July 19, 2011 1:30 PM
By Roger Jackson
Originally published by East Midlands Liberal Democrats

With regard to the incompetence of the DfT, it is now emerging that a large factor in the difference between the Thameslink bids was not in the cost of building and maintaining the trains (thought to be within 1.5%) but in the rules of a PFI bid.

I quote Roger Ford's 'Informed Sources' :-

As with the Intercity Express Programme, DfT is buying a long-term total train service provision package for Thameslink. In such Private Finance Initiative (PFI) deals, the winning consortium raises the funding to buy the trains, build or modernise the depots and then maintains the trains for the life of the contract. It guarantees to provide a specified number of daily diagrams and this is what the Government pays for. So the cost per diagram has to include not only maintenance, and overhauls, but also the return on the capital invested in trains and depots. This also determines the composition of the bidding consortia for such deals. Siemens' debt is rated at A+ by Standard & Poor's compared with Bombardier at BB+. In this rating system, AAA is the top rating.

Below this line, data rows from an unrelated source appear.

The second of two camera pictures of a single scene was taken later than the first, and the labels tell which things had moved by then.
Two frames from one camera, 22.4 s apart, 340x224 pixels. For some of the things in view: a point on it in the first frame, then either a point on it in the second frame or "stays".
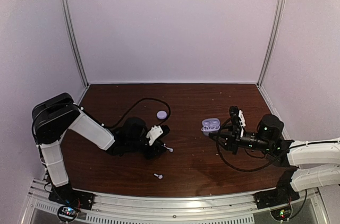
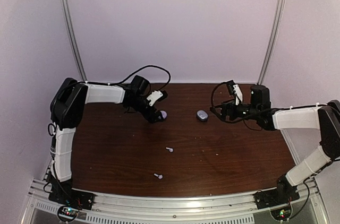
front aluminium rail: [312, 207] stays
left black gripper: [154, 151] → [152, 119]
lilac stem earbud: [160, 176] stays
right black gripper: [234, 144] → [226, 105]
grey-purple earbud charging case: [210, 125] → [202, 115]
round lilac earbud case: [161, 114] stays
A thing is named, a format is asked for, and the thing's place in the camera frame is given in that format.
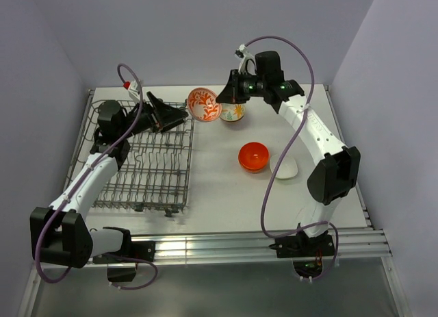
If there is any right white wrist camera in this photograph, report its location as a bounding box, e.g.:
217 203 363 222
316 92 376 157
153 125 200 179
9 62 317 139
234 44 256 73

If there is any dark patterned bottom bowl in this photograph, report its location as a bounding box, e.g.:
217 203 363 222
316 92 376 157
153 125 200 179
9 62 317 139
221 117 245 126

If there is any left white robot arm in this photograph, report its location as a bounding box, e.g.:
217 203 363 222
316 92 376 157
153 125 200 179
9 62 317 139
29 92 189 268

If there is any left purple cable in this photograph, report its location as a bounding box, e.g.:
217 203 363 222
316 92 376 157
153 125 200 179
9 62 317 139
34 63 159 291

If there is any orange floral pattern bowl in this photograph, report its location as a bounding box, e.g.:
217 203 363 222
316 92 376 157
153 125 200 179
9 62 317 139
186 88 222 123

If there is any white bowl yellow flower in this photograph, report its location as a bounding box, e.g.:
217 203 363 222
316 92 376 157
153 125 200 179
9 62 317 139
220 103 246 123

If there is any grey wire dish rack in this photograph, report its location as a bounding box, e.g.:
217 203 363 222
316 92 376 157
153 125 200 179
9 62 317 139
63 97 196 218

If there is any plain orange bowl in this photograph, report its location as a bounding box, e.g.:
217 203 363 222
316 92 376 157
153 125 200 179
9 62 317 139
238 142 270 173

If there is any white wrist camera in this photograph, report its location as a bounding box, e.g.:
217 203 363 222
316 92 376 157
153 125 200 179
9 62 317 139
123 80 144 105
234 44 256 73

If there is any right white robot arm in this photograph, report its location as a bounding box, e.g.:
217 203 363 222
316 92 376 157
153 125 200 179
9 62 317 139
216 45 361 255

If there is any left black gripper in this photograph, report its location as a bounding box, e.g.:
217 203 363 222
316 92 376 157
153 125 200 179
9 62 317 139
118 92 188 140

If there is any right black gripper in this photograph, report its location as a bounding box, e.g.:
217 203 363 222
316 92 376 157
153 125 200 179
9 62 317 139
216 69 267 104

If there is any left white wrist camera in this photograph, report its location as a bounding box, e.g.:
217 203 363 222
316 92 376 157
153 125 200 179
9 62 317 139
123 80 144 105

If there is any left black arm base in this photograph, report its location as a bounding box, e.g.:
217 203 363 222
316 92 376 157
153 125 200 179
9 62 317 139
92 240 156 285

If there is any aluminium mounting rail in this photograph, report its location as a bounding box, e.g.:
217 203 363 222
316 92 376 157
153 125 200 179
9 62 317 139
32 229 393 269

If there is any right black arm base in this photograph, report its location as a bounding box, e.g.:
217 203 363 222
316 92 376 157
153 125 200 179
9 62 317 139
269 231 337 279

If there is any white square bowl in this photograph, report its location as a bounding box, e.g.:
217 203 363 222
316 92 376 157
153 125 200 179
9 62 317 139
270 154 298 180

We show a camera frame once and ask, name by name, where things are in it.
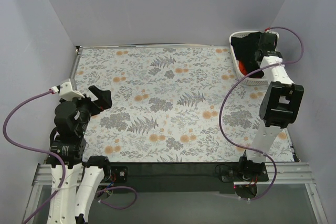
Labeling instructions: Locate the black t shirt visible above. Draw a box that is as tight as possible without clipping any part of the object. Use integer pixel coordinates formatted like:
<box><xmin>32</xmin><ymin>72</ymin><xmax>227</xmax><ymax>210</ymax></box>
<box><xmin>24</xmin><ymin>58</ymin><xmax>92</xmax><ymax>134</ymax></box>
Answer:
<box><xmin>230</xmin><ymin>32</ymin><xmax>261</xmax><ymax>73</ymax></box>

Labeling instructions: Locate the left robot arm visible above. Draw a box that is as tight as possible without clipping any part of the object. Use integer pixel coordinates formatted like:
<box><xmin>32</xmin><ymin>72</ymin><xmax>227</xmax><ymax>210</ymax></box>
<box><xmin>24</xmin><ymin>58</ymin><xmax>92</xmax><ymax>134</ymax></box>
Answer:
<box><xmin>47</xmin><ymin>86</ymin><xmax>112</xmax><ymax>223</ymax></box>

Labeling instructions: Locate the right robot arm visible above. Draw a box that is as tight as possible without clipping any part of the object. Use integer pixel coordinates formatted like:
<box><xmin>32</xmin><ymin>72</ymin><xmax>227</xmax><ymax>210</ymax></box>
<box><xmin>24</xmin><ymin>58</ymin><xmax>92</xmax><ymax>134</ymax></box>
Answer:
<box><xmin>237</xmin><ymin>32</ymin><xmax>304</xmax><ymax>181</ymax></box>

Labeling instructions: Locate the orange t shirt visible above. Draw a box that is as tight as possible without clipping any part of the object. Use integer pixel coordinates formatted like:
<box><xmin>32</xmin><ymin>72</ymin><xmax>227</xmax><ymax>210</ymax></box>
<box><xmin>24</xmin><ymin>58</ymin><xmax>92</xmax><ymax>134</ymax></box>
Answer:
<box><xmin>238</xmin><ymin>61</ymin><xmax>248</xmax><ymax>76</ymax></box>

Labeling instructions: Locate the white perforated plastic basket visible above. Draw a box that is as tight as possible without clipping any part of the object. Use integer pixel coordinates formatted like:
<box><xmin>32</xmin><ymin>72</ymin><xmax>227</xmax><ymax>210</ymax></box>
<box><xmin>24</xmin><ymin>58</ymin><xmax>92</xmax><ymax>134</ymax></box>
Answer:
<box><xmin>229</xmin><ymin>31</ymin><xmax>282</xmax><ymax>78</ymax></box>

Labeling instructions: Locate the floral patterned table mat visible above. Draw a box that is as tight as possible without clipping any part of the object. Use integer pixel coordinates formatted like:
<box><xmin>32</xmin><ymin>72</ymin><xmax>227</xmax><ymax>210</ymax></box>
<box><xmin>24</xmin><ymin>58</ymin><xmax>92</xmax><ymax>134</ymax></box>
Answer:
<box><xmin>70</xmin><ymin>46</ymin><xmax>297</xmax><ymax>163</ymax></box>

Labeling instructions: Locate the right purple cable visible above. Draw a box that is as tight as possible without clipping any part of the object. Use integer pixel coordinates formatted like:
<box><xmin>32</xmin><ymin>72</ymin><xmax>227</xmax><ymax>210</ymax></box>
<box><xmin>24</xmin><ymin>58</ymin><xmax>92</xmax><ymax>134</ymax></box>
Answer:
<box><xmin>219</xmin><ymin>26</ymin><xmax>305</xmax><ymax>202</ymax></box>

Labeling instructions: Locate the purple cable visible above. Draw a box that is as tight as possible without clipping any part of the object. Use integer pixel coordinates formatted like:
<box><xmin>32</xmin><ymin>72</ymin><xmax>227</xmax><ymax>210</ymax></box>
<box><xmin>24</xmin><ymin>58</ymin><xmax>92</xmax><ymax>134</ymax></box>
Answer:
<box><xmin>219</xmin><ymin>26</ymin><xmax>305</xmax><ymax>202</ymax></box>
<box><xmin>2</xmin><ymin>89</ymin><xmax>138</xmax><ymax>224</ymax></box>

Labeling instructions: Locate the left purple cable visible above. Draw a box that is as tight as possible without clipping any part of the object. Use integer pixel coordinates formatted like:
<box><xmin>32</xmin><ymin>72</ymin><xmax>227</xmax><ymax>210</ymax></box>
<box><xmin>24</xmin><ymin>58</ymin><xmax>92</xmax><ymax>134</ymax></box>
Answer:
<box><xmin>2</xmin><ymin>89</ymin><xmax>138</xmax><ymax>224</ymax></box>

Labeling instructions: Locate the aluminium back rail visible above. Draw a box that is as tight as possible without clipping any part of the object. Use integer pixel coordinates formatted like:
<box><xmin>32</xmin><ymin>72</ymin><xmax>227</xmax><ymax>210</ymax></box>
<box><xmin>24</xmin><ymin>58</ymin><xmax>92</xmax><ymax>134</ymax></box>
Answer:
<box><xmin>75</xmin><ymin>44</ymin><xmax>227</xmax><ymax>51</ymax></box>

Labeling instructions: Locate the aluminium rail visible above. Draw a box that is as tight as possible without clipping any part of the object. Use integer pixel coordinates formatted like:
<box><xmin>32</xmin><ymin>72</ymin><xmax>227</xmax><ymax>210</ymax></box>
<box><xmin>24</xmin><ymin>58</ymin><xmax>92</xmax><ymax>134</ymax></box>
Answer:
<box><xmin>32</xmin><ymin>162</ymin><xmax>316</xmax><ymax>186</ymax></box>
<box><xmin>75</xmin><ymin>44</ymin><xmax>227</xmax><ymax>51</ymax></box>

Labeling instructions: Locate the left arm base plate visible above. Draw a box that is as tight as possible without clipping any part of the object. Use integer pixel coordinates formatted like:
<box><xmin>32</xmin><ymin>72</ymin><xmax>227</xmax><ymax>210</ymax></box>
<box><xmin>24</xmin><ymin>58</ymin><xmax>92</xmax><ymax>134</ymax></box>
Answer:
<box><xmin>44</xmin><ymin>157</ymin><xmax>129</xmax><ymax>184</ymax></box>

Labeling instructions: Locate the aluminium front rail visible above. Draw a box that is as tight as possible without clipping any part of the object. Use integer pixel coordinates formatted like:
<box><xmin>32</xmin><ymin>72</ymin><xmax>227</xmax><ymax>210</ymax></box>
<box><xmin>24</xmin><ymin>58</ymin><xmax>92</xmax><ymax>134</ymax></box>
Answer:
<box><xmin>32</xmin><ymin>162</ymin><xmax>316</xmax><ymax>186</ymax></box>

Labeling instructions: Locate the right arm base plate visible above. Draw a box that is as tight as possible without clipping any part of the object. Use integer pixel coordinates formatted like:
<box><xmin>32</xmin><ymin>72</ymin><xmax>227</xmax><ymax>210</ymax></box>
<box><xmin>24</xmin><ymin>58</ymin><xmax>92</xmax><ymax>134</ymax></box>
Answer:
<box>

Each step up in the rating reduces the cost of debt by around 25 basis points (0.25%). So with six steps between the two ratings, the Bombardier consortium would have been was facing at least an extra 1.5% a year on the cost of financing the deal compared with Siemens. Over a 20-30 year contract that difference compounds up and would be worth several hundred million pounds. In other words the Department for Transport systematically favours German Industry on the basis that their economy is stronger than ours; isn't this a self serving argument? Who's side are they on, or do we simply have the most incompetent government in the industrialised world?